A friend of his was a physique photographer and he did it as a favor and a joke at first.
Had he been successful?
He guessed so. He had received an avalanche of mail and appeared in various magazines over the last seven years.
Had he made a lot of money?
Yes, it has been financially rewarding and had led to fashion modeling jobs as well as other financial assets. Not he hadn't made millions, and doubted any models did, unless it was the photographers. He made enough to buy his farm and get married.
What did his wife think of his modeling?
She was a model herself and he objected more to her modeling, than she did to him modeling.
Did he find it embarrassing to model nude?
No. The photographers treated it as a routine job and so did he. It was a job, and sometimes a darned hard one to say nothing of weird and uncomfortable.
Any embarrassing moments?
One on a field trip just East of Toronto, he and the photographer ploughed through the bush and found a secluded spot.
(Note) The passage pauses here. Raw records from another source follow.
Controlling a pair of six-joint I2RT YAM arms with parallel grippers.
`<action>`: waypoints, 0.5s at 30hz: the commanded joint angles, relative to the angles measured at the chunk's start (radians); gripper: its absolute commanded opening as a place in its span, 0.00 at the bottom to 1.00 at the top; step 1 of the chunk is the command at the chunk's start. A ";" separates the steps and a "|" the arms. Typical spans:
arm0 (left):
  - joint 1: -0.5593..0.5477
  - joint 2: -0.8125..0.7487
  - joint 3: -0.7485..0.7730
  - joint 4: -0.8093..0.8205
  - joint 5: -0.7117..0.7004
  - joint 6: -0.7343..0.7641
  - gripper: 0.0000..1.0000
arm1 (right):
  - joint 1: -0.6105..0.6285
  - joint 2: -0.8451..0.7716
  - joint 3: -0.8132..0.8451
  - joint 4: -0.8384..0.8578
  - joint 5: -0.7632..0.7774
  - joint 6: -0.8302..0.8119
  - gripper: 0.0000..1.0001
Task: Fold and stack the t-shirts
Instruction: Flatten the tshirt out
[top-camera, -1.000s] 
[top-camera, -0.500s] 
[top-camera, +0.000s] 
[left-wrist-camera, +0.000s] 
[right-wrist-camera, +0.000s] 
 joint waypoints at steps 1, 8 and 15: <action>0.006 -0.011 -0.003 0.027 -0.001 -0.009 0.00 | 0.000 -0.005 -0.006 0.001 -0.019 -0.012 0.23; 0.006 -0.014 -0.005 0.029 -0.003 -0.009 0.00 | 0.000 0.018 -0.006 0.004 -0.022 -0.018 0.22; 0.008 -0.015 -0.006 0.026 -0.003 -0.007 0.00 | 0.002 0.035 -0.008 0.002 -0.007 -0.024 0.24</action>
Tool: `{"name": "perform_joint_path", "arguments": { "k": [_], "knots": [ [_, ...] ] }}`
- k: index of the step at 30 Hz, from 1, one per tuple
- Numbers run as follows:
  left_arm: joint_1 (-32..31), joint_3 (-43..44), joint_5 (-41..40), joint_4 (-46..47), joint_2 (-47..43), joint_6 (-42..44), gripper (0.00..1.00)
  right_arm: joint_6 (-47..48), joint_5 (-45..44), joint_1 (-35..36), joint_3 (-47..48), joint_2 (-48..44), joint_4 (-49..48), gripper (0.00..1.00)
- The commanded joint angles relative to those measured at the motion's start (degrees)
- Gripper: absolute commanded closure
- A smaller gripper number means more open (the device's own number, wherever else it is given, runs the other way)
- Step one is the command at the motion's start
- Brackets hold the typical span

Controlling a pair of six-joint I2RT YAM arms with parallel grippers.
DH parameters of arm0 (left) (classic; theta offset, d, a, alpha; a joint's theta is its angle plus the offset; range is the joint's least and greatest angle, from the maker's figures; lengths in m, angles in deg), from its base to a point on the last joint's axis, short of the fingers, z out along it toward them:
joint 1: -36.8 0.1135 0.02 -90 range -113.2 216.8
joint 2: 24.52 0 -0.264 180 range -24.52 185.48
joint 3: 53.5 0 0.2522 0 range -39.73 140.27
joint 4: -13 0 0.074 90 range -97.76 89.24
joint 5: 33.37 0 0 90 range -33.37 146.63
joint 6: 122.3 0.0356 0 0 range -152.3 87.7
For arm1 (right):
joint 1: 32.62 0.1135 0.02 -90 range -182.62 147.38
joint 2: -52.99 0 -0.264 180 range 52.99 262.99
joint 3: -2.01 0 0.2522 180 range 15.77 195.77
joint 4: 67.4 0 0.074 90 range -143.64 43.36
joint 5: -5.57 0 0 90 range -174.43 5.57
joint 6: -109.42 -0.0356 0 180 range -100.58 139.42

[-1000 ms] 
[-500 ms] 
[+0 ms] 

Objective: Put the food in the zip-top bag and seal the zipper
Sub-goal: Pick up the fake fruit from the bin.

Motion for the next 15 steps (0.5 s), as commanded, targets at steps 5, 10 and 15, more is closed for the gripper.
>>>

After some thirty minutes of concentrated work photographing John 'au-naturel' they suddenly became aware that they were being observed by three Girl Guides. Unwittingly, they had wandered into the back end of the Toronto Girl Guide Camp. Needless to say, they never used that location again.
We spent the last half hour of our visit drooling over John's scrapbook, which was a hefty volume of magazine clips and original prints, some of which would have sent most of you girls into orbit. From his early teens to the present day all John's pictures showed the same sparkling personality and we don't doubt for a minute that this has contributed greatly to his success in life and to his career as a physique model. In spite of our short stay we both felt that we had really made a friend, and expected to see a lot more of John Ingle.